## Provided material:
———

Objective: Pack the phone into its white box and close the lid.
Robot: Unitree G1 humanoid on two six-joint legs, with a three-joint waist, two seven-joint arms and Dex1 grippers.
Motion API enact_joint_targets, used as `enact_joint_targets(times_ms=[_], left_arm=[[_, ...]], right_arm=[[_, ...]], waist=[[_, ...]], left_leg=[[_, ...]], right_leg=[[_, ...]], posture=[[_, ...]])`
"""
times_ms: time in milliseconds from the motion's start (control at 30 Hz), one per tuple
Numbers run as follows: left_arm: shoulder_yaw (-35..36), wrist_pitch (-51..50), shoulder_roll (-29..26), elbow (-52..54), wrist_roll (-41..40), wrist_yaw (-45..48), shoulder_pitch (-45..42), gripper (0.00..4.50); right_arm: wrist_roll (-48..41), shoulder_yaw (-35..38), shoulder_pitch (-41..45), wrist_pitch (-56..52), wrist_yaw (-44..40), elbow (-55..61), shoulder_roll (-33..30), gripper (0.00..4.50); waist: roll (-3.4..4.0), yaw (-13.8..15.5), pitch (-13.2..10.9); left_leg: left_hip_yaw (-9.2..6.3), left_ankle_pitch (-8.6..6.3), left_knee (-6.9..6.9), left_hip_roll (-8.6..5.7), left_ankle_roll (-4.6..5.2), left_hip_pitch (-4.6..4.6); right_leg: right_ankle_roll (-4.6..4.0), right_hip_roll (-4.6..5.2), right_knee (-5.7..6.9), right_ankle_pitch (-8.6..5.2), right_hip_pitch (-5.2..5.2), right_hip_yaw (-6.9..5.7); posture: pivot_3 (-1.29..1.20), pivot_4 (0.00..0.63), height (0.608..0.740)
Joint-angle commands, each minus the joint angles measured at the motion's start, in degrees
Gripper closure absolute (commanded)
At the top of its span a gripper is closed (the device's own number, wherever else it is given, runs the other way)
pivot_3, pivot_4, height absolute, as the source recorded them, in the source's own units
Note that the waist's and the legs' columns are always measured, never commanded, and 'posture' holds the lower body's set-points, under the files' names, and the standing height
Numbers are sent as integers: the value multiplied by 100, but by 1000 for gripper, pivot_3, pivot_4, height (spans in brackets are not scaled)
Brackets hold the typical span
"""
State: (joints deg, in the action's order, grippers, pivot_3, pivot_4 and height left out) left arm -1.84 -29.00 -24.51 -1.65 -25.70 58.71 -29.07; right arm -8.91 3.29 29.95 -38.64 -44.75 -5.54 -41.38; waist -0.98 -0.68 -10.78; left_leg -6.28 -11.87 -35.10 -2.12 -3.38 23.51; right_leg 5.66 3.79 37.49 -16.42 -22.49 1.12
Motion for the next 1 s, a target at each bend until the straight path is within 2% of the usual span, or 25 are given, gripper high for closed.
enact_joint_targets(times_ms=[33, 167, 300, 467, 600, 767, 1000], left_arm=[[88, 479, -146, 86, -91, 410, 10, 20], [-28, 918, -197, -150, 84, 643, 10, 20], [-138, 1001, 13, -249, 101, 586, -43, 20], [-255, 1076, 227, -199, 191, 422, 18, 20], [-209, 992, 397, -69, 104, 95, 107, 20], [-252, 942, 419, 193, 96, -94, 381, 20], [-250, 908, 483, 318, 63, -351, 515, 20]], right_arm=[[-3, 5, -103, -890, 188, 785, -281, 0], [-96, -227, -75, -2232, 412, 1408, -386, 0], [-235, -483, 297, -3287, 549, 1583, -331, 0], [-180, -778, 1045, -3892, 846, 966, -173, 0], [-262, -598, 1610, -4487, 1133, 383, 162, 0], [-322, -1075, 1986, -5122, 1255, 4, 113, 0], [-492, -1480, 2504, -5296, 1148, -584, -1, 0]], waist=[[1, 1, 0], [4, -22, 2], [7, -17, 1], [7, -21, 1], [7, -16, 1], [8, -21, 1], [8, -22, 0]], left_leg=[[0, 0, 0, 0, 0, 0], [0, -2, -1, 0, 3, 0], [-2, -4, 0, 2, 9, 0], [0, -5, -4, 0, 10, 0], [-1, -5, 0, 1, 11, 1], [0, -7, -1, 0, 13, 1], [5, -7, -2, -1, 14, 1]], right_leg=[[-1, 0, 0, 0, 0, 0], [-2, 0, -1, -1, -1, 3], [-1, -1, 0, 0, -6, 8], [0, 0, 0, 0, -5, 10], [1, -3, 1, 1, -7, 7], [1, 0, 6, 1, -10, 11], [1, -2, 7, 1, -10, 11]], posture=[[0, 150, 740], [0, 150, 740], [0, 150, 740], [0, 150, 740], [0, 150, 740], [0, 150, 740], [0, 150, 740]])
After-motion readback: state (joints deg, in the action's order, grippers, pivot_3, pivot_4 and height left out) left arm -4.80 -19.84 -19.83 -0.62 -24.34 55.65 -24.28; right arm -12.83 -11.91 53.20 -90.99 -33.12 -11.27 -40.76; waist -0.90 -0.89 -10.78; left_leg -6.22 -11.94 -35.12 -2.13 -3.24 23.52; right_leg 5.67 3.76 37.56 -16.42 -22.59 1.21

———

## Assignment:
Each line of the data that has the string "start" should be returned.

## Result:
times_ms: time in milliseconds from the motion's start (control at 30 Hz), one per tuple
Joint-angle commands, each minus the joint angles measured at the motion's start, in degrees

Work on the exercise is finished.